Film Reviews
The Rebound
- Rating:

- Director: Bart Freundlich
- Starring: Catherine Zeta-Jones, Justin Bartha, Megan Byrne
- Details: US/97mins (15A)
A romantic comedy that has arrived in a fairly muted manner, The Rebound is another mildly entertaining effort that will appease those who enter their local multiplex looking to be distracted for an hour and a half. Offering the strange romantic pairing of Justin Bartha and Catherine Zeta Jones, it covers similar ground to a little known Uma Thurman/Barbara Streisand flick from a few years ago, Prime. But nobody goes to films of this ilk expecting originality, and Bartha and Jones have decent enough chemistry to distract from the banality of the plot.
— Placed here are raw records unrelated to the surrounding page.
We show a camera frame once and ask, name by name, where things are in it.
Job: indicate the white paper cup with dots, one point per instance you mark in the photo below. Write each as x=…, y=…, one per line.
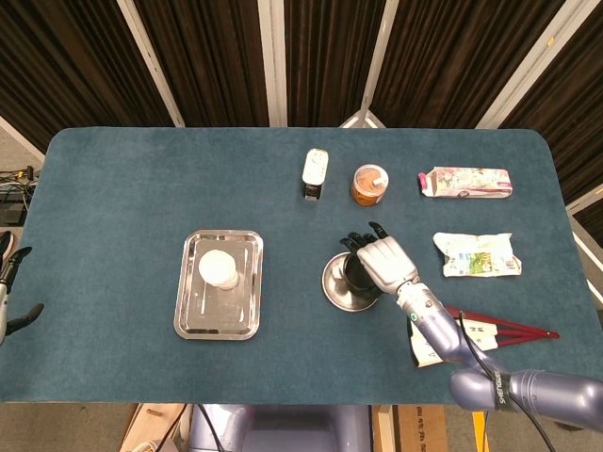
x=216, y=268

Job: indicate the folding paper fan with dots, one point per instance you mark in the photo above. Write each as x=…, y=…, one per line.
x=480, y=332

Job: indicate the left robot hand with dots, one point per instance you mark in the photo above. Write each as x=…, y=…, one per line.
x=4, y=301

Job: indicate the small white black bottle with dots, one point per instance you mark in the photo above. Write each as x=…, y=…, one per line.
x=314, y=169

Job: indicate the brown cardboard box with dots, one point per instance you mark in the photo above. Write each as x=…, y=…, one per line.
x=421, y=428

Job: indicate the crumpled snack bag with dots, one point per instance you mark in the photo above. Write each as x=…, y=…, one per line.
x=476, y=256

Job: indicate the black cup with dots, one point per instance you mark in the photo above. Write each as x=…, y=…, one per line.
x=355, y=280

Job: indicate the blue table mat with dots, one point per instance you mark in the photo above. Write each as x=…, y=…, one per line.
x=118, y=188

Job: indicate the upright wooden plank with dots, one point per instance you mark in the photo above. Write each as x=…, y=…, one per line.
x=382, y=428

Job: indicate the dark brown pleated curtain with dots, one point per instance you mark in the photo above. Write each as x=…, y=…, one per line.
x=221, y=56

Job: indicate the purple robot torso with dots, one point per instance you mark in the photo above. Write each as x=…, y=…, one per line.
x=292, y=428

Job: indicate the light wooden crate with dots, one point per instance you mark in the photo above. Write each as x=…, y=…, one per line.
x=151, y=424

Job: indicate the clear jar of rubber bands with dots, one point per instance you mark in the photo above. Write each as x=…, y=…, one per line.
x=369, y=183

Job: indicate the white partition frame post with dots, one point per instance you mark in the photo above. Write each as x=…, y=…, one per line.
x=531, y=61
x=150, y=61
x=376, y=61
x=274, y=61

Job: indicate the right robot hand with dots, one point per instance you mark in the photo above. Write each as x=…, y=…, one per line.
x=384, y=261

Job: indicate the rectangular steel tray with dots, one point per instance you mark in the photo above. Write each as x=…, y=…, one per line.
x=207, y=320

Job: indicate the floral paper carton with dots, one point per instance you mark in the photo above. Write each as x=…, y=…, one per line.
x=466, y=182

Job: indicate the white saucer plate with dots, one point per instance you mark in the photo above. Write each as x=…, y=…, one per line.
x=334, y=282

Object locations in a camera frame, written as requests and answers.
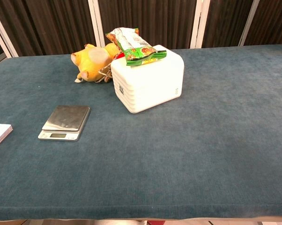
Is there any yellow plush toy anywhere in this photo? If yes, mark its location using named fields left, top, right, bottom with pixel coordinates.
left=70, top=43, right=125, bottom=83

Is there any dark slatted screen panel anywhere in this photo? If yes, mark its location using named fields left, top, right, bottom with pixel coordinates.
left=239, top=0, right=282, bottom=46
left=190, top=0, right=260, bottom=49
left=0, top=0, right=102, bottom=58
left=97, top=0, right=204, bottom=50

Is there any small digital scale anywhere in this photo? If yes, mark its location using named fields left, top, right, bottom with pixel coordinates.
left=37, top=105, right=91, bottom=142

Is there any white ribbed plastic box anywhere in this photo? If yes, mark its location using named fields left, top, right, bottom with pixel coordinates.
left=110, top=45, right=185, bottom=114

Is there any green snack bag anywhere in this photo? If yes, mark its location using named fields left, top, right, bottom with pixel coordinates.
left=105, top=27, right=167, bottom=67

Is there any white card stack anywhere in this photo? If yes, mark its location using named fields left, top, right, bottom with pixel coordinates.
left=0, top=122, right=14, bottom=146

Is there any blue felt table cloth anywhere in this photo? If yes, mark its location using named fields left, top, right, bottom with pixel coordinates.
left=0, top=44, right=282, bottom=221

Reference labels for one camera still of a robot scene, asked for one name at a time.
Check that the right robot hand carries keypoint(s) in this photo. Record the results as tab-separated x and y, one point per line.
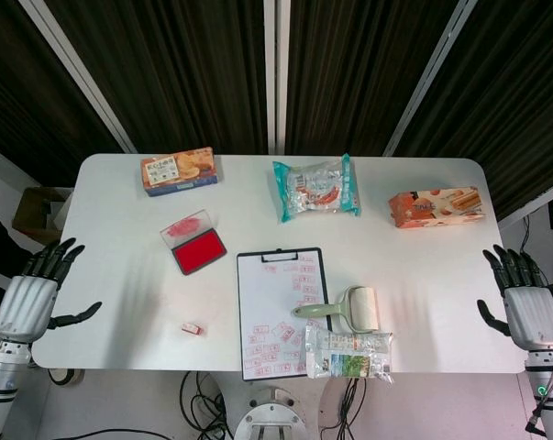
535	316

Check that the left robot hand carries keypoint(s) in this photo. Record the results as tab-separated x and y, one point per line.
24	302

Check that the red ink pad clear lid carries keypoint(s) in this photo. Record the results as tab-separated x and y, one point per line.
198	254

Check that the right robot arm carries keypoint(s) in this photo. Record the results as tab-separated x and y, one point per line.
546	380

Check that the white partition base rail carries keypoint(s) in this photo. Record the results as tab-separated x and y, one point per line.
533	204

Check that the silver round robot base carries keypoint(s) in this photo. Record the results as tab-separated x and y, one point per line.
269	417

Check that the white upright frame post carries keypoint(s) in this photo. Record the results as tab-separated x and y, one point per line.
274	78

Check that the small red stamp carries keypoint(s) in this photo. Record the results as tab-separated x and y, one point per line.
192	328

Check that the white slanted frame post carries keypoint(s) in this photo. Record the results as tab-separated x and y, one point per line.
79	75
429	78

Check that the teal sausage bread bag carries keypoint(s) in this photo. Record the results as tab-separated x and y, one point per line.
315	188

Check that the dark pleated curtain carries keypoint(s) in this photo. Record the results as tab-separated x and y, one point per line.
363	73
24	101
175	73
510	101

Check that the clear plastic snack bag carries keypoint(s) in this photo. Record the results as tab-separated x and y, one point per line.
345	357

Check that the brown cardboard box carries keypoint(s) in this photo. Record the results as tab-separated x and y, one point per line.
28	211

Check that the white paper with red stamps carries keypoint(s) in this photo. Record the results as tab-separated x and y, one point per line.
267	302

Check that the black clipboard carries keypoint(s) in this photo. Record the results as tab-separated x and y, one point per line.
278	256

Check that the orange egg roll box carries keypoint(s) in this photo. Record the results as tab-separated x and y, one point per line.
436	208

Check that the orange biscuit box blue side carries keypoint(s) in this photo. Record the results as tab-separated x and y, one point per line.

Jones plays Sandy, a suburban mother of two, who bolts from what she believed was domestic bliss when she catches her husband sticking his pee-pee in her neighbour's speak-hole. Taking her two kids and heading for Manhattan, she begins a new life in the city. Daunting at first, she soon finds her feet, thanks mostly to Bartha's coffee shop worker, who inadvertently becomes her nanny. As Sandy see's Bartha's good Jewish boy for the sweet, caring sort that he is, a romance blossoms, then moves pretty fast. But is the fifteen year age gap too much for them to handle?
Boasting one of the most drawn out montages in movie history, to go into specifics would ruin plot points; but suffice to say that it must hold some kind of record for time passed during a musical montage. In fairness to writer/director Freundlich, he's hardly lazy in the build up to the relationship, and takes his time establishing both characters before properly introducing them to each other.
While Bartha is good and Jones fine, the things that happen to their characters are beyond lucky, and seem to simply fall into their lap. Zones lands a great job sharpish and never really struggles. Everyone likes her and then she lands a better job and everyone loves her; while Bartha turns down good jobs "for the kids."
The Rebound plods along, without ever being really funny or charming, which seems to be the norm with romantic comedies nowadays. It's never awful, though, which can probably be credited to Bartha, who occasionally rises above the mediocre script to prove he deserves more lead roles.